What can you do to prevent prostate cancer?
Knowing the risk factors for prostate cancer is important. African-American men, men older than 65 years of age, and men with relatives who have been diagnosed with prostate cancer are at an increased risk for the disease.
Prostate cancer can be fatal, but most men will not die from prostate cancer if it is detected and treated. The 15-year relative survival rate for prostate cancer is 96%.
Prostate cancer may not cause symptoms, which can make it difficult to detect. This is a situation where screening can help. There’s debate about screening for prostate cancer, however. It’s essential to talk to your doctor before making decisions about prostate cancer screening.
Healthy lifestyle choices can also help reduce your risk for diseases such as prostate cancer. Maintaining a healthy weight through eating a balanced, nutritious diet and regular exercise is a good place to start.

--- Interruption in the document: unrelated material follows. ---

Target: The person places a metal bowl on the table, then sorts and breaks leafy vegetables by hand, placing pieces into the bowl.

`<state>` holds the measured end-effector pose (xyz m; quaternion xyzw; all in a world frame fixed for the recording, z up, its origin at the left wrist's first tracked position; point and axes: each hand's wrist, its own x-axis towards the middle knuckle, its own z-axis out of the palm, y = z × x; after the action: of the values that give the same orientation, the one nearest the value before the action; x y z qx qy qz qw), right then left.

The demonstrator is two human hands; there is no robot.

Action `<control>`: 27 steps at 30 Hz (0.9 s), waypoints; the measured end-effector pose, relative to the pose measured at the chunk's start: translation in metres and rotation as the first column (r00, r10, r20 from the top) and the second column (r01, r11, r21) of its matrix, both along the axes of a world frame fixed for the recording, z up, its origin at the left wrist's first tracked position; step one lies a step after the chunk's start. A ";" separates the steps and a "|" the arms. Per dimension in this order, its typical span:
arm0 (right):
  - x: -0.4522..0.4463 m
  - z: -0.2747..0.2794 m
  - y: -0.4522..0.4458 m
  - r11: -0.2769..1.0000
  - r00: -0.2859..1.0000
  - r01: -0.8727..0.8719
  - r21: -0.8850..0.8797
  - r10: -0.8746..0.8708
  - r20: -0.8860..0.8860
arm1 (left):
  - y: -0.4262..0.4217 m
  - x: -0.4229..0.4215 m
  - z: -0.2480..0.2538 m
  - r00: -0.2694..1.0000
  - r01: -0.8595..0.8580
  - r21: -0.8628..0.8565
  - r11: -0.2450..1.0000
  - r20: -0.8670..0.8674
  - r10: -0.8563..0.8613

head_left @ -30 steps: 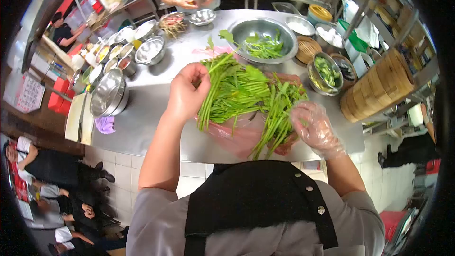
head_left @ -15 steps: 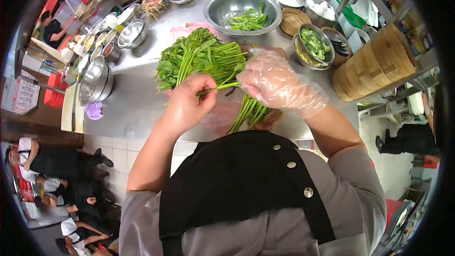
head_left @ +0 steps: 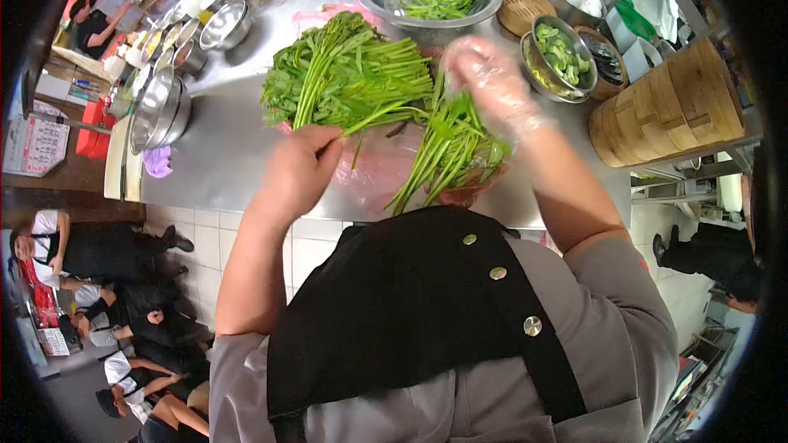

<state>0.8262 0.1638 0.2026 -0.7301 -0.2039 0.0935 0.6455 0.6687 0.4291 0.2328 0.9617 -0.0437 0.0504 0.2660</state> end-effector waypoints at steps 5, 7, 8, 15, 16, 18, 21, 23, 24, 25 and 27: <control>-0.012 0.018 0.012 0.962 0.811 -0.185 -0.203 0.266 0.521 | -0.009 -0.012 0.001 0.995 -0.024 -0.065 0.998 -0.099 0.017; -0.031 0.031 0.026 0.861 0.562 -0.187 -0.473 0.488 0.668 | -0.020 -0.010 0.001 0.996 0.016 -0.059 0.998 -0.085 -0.021; -0.046 0.034 0.031 0.740 0.594 -0.230 -0.632 0.621 0.512 | -0.024 -0.011 -0.002 0.996 0.038 -0.058 0.998 -0.074 -0.042; -0.088 -0.005 0.026 0.689 0.621 -0.274 -0.671 0.659 0.424 | -0.048 -0.031 -0.030 0.992 0.095 -0.161 0.982 -0.070 -0.107; -0.086 -0.008 0.026 0.714 0.611 -0.270 -0.647 0.646 0.458 | -0.050 -0.030 -0.031 0.991 0.115 -0.163 0.980 -0.050 -0.125; -0.077 -0.015 0.025 0.770 0.651 -0.281 -0.573 0.592 0.476 | -0.056 -0.024 -0.033 0.993 0.120 -0.201 0.972 0.037 -0.114; -0.067 -0.013 0.017 0.857 0.769 -0.328 -0.397 0.487 0.414 | -0.070 -0.019 -0.029 0.991 0.077 -0.232 0.970 0.123 -0.049; -0.069 -0.013 0.011 0.920 0.852 -0.293 -0.261 0.375 0.366 | -0.079 -0.011 -0.034 0.968 0.100 -0.272 0.957 0.248 -0.031; -0.070 -0.014 0.005 0.926 0.897 -0.337 -0.168 0.370 0.241 | -0.084 -0.008 -0.033 0.956 0.112 -0.264 0.958 0.292 -0.031; -0.064 -0.020 0.001 0.963 0.944 -0.268 0.010 0.261 0.204 | -0.087 -0.006 -0.033 0.960 0.094 -0.254 0.963 0.280 -0.020; -0.047 -0.037 -0.006 0.934 0.996 -0.080 0.348 0.060 0.068 | -0.092 -0.004 -0.035 0.967 0.065 -0.234 0.970 0.255 -0.003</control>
<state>0.7788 0.1577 0.1657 -0.5982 -0.2613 0.0580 0.7553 0.6648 0.3372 0.1974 0.9071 -0.0875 0.1728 0.3737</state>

Choose fish over red meat and dairy products. Enjoy dark leafy greens and cruciferous vegetables like broccoli and cauliflower. Tomatoes and olive oil are other good choices. Choose whole grains and try to get five servings of fruits and vegetables every day. The Prostate Cancer Foundation reports that these wise choices are supported by research.
If you have questions or concerns about prostate cancer and your risk for prostate cancer, schedule an appointment with your primary care physician.